Not that anyone is going that wide at the moment. SiFive's P870 fetched 36 bytes/cycle from L1 icache, but decodes a maximum of 6 instructions from it. Ventana's Veyron v2 decodes 16 bytes per clock cycle into 4-8 instructions (average about 6 on random code).

1 comments

> Yeah, it's a little harder than for pure fixed-width Arm64, but it is massively massively easier than for amd64.

For those who haven't read the details of the RISC-V ISA: the first two bits of every instruction tell the decoder whether it's a 16-bit or a 32-bit instruction. It's always in that same fixed place, there's no need to look at any other bit in the instruction. Decoding the length of a x86-64 instruction is much more complicated.

Why do they use two bits for it? Do they plan to support other instruction lengths in the future?
So that there are 48k combinations available for 2-byte instructions and 1 billion for 4-byte (or longer) instructions. Using just 1 bit to choose would mean 32k 2-byte instructions and 2 billion 4-byte instructions.

Note that ARMv7 uses a similar scheme with two instruction lengths, but using The first 4 bits from each 2-byte parcel to determine the instruction length. It's quite complex, but the end result is 7/8 (56k) 2-byte instructions are possible and 1/8 (512 million) 4-byte instructions.

IBM 360 in 1964 thru Z-System today also uses a 2-bit scheme to choose between 2-byte instructions with 00 meaning 2-bytes (16k instructions available), 01 or 10 meaning 4-bytes (2 billion instructions available), and 11 meaning 6-bytes (64 terra instructions available).

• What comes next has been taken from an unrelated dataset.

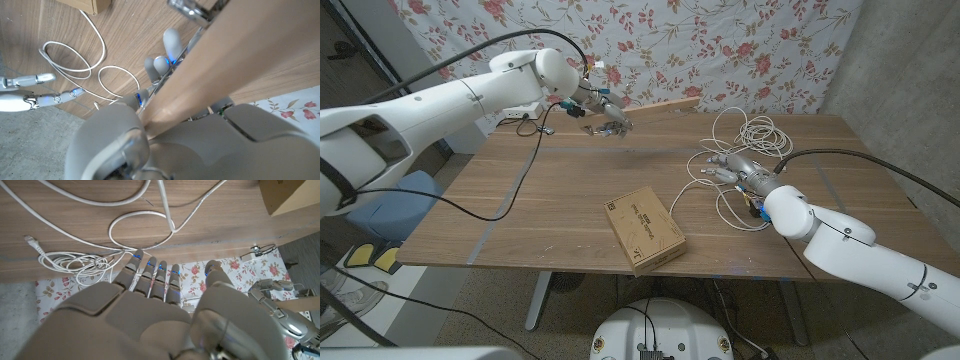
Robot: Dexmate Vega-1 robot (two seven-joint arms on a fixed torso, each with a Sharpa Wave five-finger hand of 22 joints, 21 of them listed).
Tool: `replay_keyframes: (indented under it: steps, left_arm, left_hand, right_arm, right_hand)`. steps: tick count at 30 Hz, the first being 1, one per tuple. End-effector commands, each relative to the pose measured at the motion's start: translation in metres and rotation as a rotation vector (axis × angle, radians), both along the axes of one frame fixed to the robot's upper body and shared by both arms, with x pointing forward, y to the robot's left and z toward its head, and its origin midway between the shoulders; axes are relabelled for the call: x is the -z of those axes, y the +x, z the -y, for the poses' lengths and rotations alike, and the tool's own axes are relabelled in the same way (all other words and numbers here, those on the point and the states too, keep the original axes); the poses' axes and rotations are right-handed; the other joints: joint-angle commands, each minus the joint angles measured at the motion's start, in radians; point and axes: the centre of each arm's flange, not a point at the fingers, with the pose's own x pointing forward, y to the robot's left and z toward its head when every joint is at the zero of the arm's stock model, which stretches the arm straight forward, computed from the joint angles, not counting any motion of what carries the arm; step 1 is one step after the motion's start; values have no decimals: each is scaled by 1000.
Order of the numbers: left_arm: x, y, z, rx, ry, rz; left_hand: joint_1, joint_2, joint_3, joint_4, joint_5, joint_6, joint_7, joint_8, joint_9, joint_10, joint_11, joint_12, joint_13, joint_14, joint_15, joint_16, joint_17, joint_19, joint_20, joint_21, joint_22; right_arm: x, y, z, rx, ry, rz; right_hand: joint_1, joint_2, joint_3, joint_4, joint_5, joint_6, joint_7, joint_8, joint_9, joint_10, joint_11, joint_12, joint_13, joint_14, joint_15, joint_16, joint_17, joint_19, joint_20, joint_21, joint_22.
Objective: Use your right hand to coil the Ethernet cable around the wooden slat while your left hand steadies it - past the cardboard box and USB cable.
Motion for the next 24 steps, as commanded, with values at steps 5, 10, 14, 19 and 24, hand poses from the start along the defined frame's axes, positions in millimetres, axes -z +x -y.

> Why do they use two bits for it?

To increase the number of 16-bit instructions. Of the four possible combinations of these two bits, one indicates a 32-bit or longer instruction, while the other three are used for 16-bit instructions.

> Do they plan to support other instruction lengths in the future?

They do. Of the eight possible combinations for the next three bits after these two, one of them indicates that the instruction is longer than 32 bits. But processors which do not know any instruction longer than 32 bits do not need to care about that; these longer instructions can be naturally treated as if they were an unknown 32-bit instruction.